- [BRIEF]: Could you restate the whole listing below word for word, minus the pictures?

- [SOURCE MATERIAL]:
━━━━━━━━

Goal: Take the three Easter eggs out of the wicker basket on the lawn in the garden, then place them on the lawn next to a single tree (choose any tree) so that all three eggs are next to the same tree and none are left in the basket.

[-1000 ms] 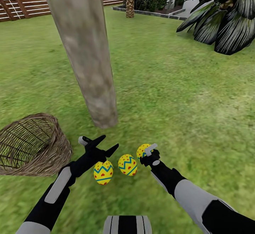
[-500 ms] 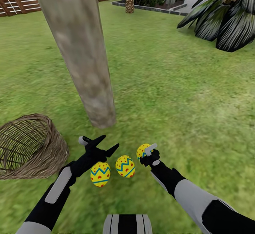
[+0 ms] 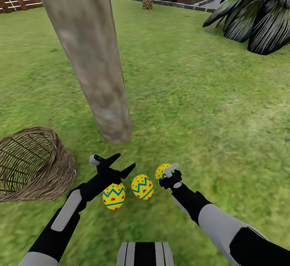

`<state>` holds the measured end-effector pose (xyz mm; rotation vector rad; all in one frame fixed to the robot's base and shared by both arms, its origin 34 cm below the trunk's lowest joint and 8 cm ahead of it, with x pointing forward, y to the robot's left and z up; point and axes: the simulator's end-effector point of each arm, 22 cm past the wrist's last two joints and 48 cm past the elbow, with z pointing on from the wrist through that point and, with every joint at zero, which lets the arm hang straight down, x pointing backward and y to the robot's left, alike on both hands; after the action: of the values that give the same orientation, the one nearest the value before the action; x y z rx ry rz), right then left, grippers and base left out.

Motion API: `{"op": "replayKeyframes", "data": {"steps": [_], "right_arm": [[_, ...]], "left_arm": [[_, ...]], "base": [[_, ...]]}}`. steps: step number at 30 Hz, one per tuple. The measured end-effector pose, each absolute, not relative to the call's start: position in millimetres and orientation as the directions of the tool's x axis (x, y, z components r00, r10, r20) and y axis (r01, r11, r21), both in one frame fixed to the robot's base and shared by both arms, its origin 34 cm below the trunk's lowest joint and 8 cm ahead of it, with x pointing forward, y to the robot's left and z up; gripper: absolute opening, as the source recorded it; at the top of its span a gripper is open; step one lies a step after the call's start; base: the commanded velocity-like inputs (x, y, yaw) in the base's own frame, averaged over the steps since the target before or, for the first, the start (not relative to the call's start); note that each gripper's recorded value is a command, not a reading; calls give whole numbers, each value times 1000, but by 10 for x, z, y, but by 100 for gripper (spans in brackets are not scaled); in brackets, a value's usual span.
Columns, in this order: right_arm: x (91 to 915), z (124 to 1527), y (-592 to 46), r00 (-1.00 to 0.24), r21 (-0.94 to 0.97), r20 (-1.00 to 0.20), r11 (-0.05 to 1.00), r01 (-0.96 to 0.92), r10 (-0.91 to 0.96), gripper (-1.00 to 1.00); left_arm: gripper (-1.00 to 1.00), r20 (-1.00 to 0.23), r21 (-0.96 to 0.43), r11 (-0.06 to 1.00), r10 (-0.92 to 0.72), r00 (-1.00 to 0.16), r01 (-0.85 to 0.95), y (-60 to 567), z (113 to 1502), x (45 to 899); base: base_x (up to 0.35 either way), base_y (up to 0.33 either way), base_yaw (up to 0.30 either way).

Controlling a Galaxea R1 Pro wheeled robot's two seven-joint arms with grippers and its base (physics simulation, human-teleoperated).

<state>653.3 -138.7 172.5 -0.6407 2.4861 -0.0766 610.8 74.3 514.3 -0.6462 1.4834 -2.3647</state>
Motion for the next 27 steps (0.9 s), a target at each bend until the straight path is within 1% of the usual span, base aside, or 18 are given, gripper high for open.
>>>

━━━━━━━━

- [RESPONSE TO THE TASK]:
Goal: Take the three Easter eggs out of the wicker basket on the lawn in the garden, then place them on the lawn next to a single tree (choose any tree) so that all three eggs are next to the same tree and none are left in the basket.

[-1000 ms] 
[-500 ms] 
[+0 ms] 

`<state>` holds the measured end-effector pose (xyz mm; rotation vector rad; all in one frame fixed to the robot's base and shared by both arms, its origin 34 cm below the trunk's lowest joint and 8 cm ahead of it, with x pointing forward, y to the robot's left and z up; point and axes: the simulator's end-effector point of each arm, 22 cm past the wrist's last two joints and 48 cm past the elbow, with z pointing on from the wrist through that point and, with every joint at zero, which lets the arm hang straight down, x pointing backward and y to the robot's left, alike on both hands; after the action: of the values that give the same orientation, the one nearest the value before the action; x y z rx ry rz), right then left, grippers and base left out.

Motion API: `{"op": "replayKeyframes", "data": {"steps": [_], "right_arm": [[_, ...]], "left_arm": [[_, ...]], "base": [[_, ...]]}}`. steps: step number at 30 Hz, one per tuple. The measured end-effector pose, each absolute, not relative to the call's start: position in millimetres and orientation as the directions of the tool's x axis (x, y, z components r00, r10, r20) and y axis (r01, r11, r21), both in one frame fixed to the robot's base and shared by both arms, its origin 34 cm below the trunk's lowest joint and 8 cm ahead of it, with x pointing forward, y to the robot's left and z up; gripper: absolute opening, as the source recorded it; at the top of its span a gripper is open; step one lies a step after the call's start; base: the commanded velocity-like inputs (x, y, yaw) in the base's own frame, averaged over the steps since the target before or, for the first, the start (not relative to the call's start); note that each gripper's recorded value is a command, not a reading; calls give whole numbers, each value times 1000, but by 10 for x, z, y, but by 100 for gripper (spans in brackets are not scaled); in brackets, a value's usual span.
Columns, in this order: right_arm: x (91 to 915), z (124 to 1527), y (-592 to 46), r00 (-1.00 to 0.24), r21 (-0.94 to 0.97), r20 (-1.00 to 0.20), r11 (-0.05 to 1.00), r01 (-0.96 to 0.92), r10 (-0.91 to 0.96), gripper (-1.00 to 1.00); left_arm: gripper (-1.00 to 1.00), r20 (-1.00 to 0.23), r21 (-0.96 to 0.43), r11 (-0.06 to 1.00), r10 (-0.92 to 0.72), r00 (-1.00 to 0.16), r01 (-0.85 to 0.95), y (-60 to 567), z (113 to 1502), x (45 to 899); base: base_x (up to 0.35 either way), base_y (up to 0.33 either way), base_yaw (up to 0.30 either way).

Controlling a Galaxea R1 Pro wheeled robot's two seven-joint arms with grippers and its base (physics simulation, human-teleoperated).

<state>653.3 -138.7 172.5 -0.6407 2.4861 -0.0766 610.8 74.3 514.3 -0.6462 1.4834 -2.3647</state>
Motion for the next 27 steps (0.9 s), a target at each bend until the straight path is within 1% of the usual span, base aside, or 18 are given, gripper high for open.
>>>

The required output has been supplied.